> ## Documentation Index
> Fetch the complete documentation index at: https://explore.airia.com/llms.txt
> Use this file to discover all available pages before exploring further.

# Evaluate Agent Performance with Airia

Airia Evaluations provide a robust framework to measure the performance of your Agents and Large Language Model (LLM) applications.
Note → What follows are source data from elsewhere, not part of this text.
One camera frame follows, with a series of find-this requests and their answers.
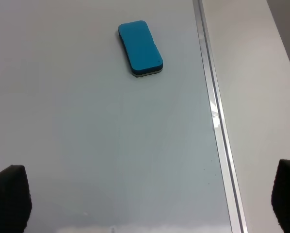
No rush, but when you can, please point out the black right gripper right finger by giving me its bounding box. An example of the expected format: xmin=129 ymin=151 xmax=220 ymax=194
xmin=271 ymin=159 xmax=290 ymax=233

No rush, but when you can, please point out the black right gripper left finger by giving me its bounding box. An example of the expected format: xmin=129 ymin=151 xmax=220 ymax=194
xmin=0 ymin=165 xmax=32 ymax=233

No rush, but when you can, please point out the blue whiteboard eraser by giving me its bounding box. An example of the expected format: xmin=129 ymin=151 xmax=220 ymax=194
xmin=118 ymin=20 xmax=163 ymax=77

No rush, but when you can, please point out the white whiteboard with aluminium frame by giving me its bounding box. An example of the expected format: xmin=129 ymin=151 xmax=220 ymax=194
xmin=0 ymin=0 xmax=247 ymax=233
They help you understand how changes impact agent behavior, catch issues early, compare versions, and enhance reliability.
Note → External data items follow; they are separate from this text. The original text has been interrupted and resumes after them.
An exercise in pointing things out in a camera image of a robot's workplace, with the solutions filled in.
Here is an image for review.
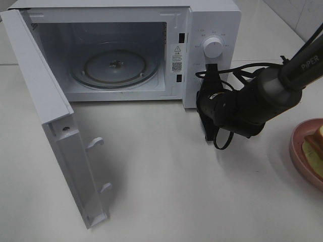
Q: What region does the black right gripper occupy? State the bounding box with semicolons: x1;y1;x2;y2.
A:
196;64;237;141

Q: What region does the pink round plate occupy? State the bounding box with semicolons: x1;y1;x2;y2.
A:
289;118;322;191

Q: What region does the white bread sandwich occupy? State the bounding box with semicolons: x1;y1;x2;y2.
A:
302;126;322;177

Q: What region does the white microwave door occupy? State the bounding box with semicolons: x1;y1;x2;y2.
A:
1;10;109;228

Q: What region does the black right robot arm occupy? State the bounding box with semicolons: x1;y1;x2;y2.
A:
195;26;322;149

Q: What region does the upper white power knob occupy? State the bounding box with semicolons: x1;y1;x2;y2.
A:
203;36;224;58

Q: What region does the warning label sticker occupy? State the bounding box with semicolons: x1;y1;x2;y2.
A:
170;43;186;73

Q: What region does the glass microwave turntable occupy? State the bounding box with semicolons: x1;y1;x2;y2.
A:
69;42;164;89

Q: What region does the white microwave oven body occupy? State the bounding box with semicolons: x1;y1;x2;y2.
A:
6;1;241;108

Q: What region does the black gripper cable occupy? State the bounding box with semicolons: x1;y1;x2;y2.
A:
195;55;288;151
### Why Use Airia Evaluations?

* **Understand Performance:** Gain precise insights into how your AI agents perform across various scenarios.
* **Prevent Regressions:** Quickly identify and understand the impact of even small modifications, preventing unintended performance degradations.
* **Objectively Assess:** Compare the performance of new versions, prompt engineering efforts, or model updates across hundreds of test cases.
* **Proactive Issue Detection:** Identify performance degradations or undesirable behaviors before they affect users.
* **Optimize Key Metrics:** Monitor and improve critical metrics such as context accuracy, latency, answer relevance, and operational cost.

### Create an Evaluation

Follow these steps to set up and run an evaluation in the Airia Platform:

1. **Navigate to the Evaluation Page**
   Go to the **Evaluation** page in the Airia Platform and click **Create Evaluation**.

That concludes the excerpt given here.